Apparatus according to any of the preceding embodiments as being free of movement with respect to.

(6) Any of the previous embodiments in which the lining is generally U-shaped or the side walls of the lining layers 5, 6, 7 between the wear lining 2 and the side wall 8 of the casing are separate from these linings or lining layers. equipment.

(7) A device according to any of the preceding embodiments, in which the pressurizing means 10 forms a distribution of the compressive load depending on the position of each pressurizing point such that the compressive load decreases towards the top.

(8) A device according to any of the preceding embodiments, in which at least one sliding plate 3, 4 is fitted between the wear lining 2 and the permanent lining 5.

(9) Device according to embodiment (8), in which two adjacent lining layers 3, 4 act as sliding plates.

(10) Device according to embodiment (9), in which at least one sliding plate 3, 4 also acts as an intermediate lining and has a thermal conductivity coefficient greater than about 25 kcal/m°Ch.

(11) A device according to any of the preceding embodiments, in which at least the wear lining 2 is formed from at least two layers that are movable with respect to each other.

(12) A device according to any of the preceding embodiments, in which the permanent lining 5 is provided with at least two outer lining layers 6, 7 on the outside, the inner layer 6 having a larger thermal conductivity coefficient than the outer layer 7. .

(13) The thermal conductivity coefficient of the inner layer is approximately 25kcal/m゜
A device according to embodiment (12) such that the device is larger than Ch.

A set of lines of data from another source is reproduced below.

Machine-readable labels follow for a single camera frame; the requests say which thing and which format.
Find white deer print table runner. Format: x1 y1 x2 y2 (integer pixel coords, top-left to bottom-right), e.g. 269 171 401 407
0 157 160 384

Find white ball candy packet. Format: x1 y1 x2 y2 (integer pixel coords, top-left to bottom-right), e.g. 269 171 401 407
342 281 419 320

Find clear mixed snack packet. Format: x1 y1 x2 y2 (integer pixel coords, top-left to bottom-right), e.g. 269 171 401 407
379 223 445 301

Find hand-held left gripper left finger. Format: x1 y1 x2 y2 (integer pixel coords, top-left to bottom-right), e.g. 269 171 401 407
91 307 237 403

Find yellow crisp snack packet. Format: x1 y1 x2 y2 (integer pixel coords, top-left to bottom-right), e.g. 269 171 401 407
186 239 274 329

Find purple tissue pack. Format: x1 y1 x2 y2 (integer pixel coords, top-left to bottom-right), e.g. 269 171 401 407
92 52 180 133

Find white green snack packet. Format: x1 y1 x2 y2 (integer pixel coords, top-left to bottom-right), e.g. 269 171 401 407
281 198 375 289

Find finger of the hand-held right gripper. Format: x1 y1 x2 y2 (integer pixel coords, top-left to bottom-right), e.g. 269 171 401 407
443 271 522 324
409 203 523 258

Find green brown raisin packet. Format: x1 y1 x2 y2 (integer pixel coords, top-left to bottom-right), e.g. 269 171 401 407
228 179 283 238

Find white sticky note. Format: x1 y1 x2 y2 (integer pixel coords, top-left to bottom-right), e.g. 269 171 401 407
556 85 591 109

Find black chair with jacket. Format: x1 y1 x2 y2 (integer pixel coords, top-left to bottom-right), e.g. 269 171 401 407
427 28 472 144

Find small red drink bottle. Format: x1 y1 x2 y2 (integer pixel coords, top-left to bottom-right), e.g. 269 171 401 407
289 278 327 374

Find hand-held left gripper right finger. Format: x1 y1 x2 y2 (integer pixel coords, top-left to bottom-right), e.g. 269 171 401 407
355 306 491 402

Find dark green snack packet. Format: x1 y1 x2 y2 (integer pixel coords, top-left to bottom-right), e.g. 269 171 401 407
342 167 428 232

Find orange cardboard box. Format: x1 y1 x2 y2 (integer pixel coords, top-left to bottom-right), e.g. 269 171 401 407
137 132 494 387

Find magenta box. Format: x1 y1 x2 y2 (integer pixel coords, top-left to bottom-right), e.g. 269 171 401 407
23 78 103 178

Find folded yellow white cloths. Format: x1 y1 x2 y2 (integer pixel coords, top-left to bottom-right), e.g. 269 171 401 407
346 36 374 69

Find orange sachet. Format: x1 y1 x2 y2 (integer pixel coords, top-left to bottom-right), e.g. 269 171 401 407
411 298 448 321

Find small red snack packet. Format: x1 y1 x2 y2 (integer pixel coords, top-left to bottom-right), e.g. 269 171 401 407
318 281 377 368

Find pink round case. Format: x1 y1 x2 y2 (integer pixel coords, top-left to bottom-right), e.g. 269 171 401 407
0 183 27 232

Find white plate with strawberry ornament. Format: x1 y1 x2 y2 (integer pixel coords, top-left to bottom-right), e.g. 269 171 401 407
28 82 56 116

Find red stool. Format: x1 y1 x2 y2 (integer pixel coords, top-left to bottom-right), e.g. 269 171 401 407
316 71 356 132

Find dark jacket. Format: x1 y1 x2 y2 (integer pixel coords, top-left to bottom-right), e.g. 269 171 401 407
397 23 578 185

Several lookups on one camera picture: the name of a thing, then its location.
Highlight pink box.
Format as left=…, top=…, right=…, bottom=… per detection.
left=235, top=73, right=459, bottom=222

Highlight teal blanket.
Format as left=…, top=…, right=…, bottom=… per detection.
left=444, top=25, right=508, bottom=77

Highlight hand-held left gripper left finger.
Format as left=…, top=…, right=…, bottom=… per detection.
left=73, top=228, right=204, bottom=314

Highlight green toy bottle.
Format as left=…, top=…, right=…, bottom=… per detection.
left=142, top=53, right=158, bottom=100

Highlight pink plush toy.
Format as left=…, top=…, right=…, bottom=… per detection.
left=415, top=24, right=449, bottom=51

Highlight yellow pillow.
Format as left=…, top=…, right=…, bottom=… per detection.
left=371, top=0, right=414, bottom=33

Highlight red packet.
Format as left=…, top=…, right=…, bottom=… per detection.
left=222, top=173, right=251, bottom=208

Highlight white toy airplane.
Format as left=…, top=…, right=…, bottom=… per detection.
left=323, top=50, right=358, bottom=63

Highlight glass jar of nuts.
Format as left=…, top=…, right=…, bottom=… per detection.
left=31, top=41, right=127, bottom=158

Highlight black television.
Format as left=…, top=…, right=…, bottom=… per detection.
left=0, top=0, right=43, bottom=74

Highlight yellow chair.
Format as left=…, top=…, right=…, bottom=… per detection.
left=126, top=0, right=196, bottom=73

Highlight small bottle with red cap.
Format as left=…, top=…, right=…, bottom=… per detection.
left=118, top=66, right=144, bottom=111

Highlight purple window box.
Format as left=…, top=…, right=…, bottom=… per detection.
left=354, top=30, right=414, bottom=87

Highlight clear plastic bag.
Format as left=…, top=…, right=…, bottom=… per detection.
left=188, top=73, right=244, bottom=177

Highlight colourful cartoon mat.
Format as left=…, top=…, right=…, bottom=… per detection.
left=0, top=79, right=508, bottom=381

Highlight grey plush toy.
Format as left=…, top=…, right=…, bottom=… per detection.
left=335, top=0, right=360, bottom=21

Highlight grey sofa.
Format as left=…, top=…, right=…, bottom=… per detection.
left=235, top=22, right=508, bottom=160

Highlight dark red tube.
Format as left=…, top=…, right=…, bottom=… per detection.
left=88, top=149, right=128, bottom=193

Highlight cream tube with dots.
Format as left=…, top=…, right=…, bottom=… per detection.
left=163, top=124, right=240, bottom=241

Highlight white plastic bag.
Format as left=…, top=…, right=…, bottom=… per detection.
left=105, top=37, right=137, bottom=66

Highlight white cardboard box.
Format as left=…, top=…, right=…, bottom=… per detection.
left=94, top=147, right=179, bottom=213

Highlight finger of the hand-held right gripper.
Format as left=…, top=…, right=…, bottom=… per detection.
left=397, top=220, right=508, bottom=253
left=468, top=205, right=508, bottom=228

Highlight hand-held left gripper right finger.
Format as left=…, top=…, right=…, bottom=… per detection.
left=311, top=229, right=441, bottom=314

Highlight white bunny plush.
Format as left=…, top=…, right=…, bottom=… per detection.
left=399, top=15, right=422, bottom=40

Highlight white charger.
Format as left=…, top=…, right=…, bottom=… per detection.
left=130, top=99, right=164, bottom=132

(14) Device according to embodiment (13), in which at the end of the device the first outer lining layer extends up to the side wall 8 of the casing.

(15) The outer boundary of wear lining 2 is “dovetail”
A device according to any of the previous embodiments, such that the cross-section is narrowed at the top.

(16) The casing 8 of the groove is arranged in such a way that a compressive pressure is generated in at least the permanent lining 5 between the wear lining 2 and the side wall 8, in such a way that the hot metal material is handled in the groove formed by the wear lining 2. , 11 at least on the side wall 8 of the lining from the outside.

(17) Approximately 60−80% of the ultimate compressive stress value of the wear lining at the operating temperature at a given point height.
The method according to embodiment (16), such that a compressive load within the range of .

[Brief explanation of the drawing]

FIG. 1 is a sectional view of a hot metal runner embodying the present invention, and FIG. 2 is a side view of the hot metal runner.

Claims (1)

Claims: 1. A device for handling molten material in a groove formed by a wear lining 2 placed in a casing 8, 11 with pressure means 10 acting on the casing wall, comprising: A device for handling molten material, characterized in that the side wall 8 is pressed against the external acting member 9 by means of pressure means 10, so that pressure acts through the permanent lining 5 on the wear lining 2. 2. A method for handling molten material in the groove formed by the wear lining 2.
casing 8,1 of the groove so that a compressive pressure is generated in at least the permanent lining 5 between and the side wall 8.
A method comprising the step of applying pressure to the lining from the outside on at least the side wall 8 of 1.